# Zero-Shot Setup



**1. Loading a dataset**

In [None]:
!pip install datasets



In [None]:
import random

random.seed(10)

In [None]:
from datasets import load_dataset

In [None]:
dataset = load_dataset("leonardPKU/clevr_cogen_a_train", split="train")

Resolving data files:   0%|          | 0/27 [00:00<?, ?it/s]

Resolving data files:   0%|          | 0/27 [00:00<?, ?it/s]

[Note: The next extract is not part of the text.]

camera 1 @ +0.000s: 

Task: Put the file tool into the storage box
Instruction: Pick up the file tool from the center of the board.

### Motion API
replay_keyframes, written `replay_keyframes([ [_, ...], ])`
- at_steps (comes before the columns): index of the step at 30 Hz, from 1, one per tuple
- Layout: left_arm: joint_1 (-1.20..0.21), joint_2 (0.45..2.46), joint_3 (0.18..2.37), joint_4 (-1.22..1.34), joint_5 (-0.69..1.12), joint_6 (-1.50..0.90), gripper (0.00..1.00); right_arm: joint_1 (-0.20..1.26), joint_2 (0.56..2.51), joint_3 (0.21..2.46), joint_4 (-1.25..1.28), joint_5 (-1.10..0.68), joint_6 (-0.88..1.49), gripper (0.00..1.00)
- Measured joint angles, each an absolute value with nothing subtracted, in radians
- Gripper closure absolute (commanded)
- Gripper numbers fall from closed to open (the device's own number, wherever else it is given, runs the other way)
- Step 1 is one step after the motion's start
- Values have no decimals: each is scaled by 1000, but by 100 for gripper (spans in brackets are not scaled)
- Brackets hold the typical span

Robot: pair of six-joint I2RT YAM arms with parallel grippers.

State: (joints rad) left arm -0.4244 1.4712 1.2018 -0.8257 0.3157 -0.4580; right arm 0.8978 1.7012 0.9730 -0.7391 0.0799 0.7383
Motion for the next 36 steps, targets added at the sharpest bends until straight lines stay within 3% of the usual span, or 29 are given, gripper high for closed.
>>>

Loading dataset shards:   0%|          | 0/26 [00:00<?, ?it/s]

In [None]:
dataset

Dataset({
    features: ['image', 'problem', 'solution'],
    num_rows: 70000
})

**2. Splitting dataset into train and test (test size is around 1k samples)**

In [None]:
train_test_split = dataset.train_test_split(test_size=0.0142, seed = 10)
train_ds = train_test_split['train']
test_ds = train_test_split['test']

**3. Initializing and trying the model**

In [None]:
import torch
import transformers
transformers.utils.move_cache()
from PIL import Image
from transformers import AutoProcessor, AutoModelForVision2Seq
from transformers.image_utils import load_image
DEVICE = "cuda" if torch.cuda.is_available() else "cpu"

# Load images
image = test_ds[0]['image']
# Initialize processor and model
processor = AutoProcessor.from_pretrained("HuggingFaceTB/SmolVLM-256M-Instruct")
model = AutoModelForVision2Seq.from_pretrained(
    "HuggingFaceTB/SmolVLM-256M-Instruct",
    torch_dtype=torch.bfloat16,
    _attn_implementation="eager",
).to(DEVICE)

# Create input messages
messages = [
    {
        "role": "user",
        "content": [
            {"type": "image"},
            {"type": "text", "text": "How many items are there in the image?"}
        ]
    },
]

# Prepare inputs
prompt = processor.apply_chat_template(messages, add_generation_prompt=True)
inputs = processor(text=prompt, images=[image], return_tensors="pt")
inputs = inputs.to(DEVICE)

# Generate outputs
generated_ids = model.generate(**inputs, max_new_tokens=500)
generated_texts = processor.batch_decode(
    generated_ids,
    skip_special_tokens=True,
)

print(generated_texts[0])
print(test_ds[0]['solution'])

0it [00:00, ?it/s]

Some kwargs in processor config are unused and will not have any effect: image_seq_len. 


User:



How many items are there in the image?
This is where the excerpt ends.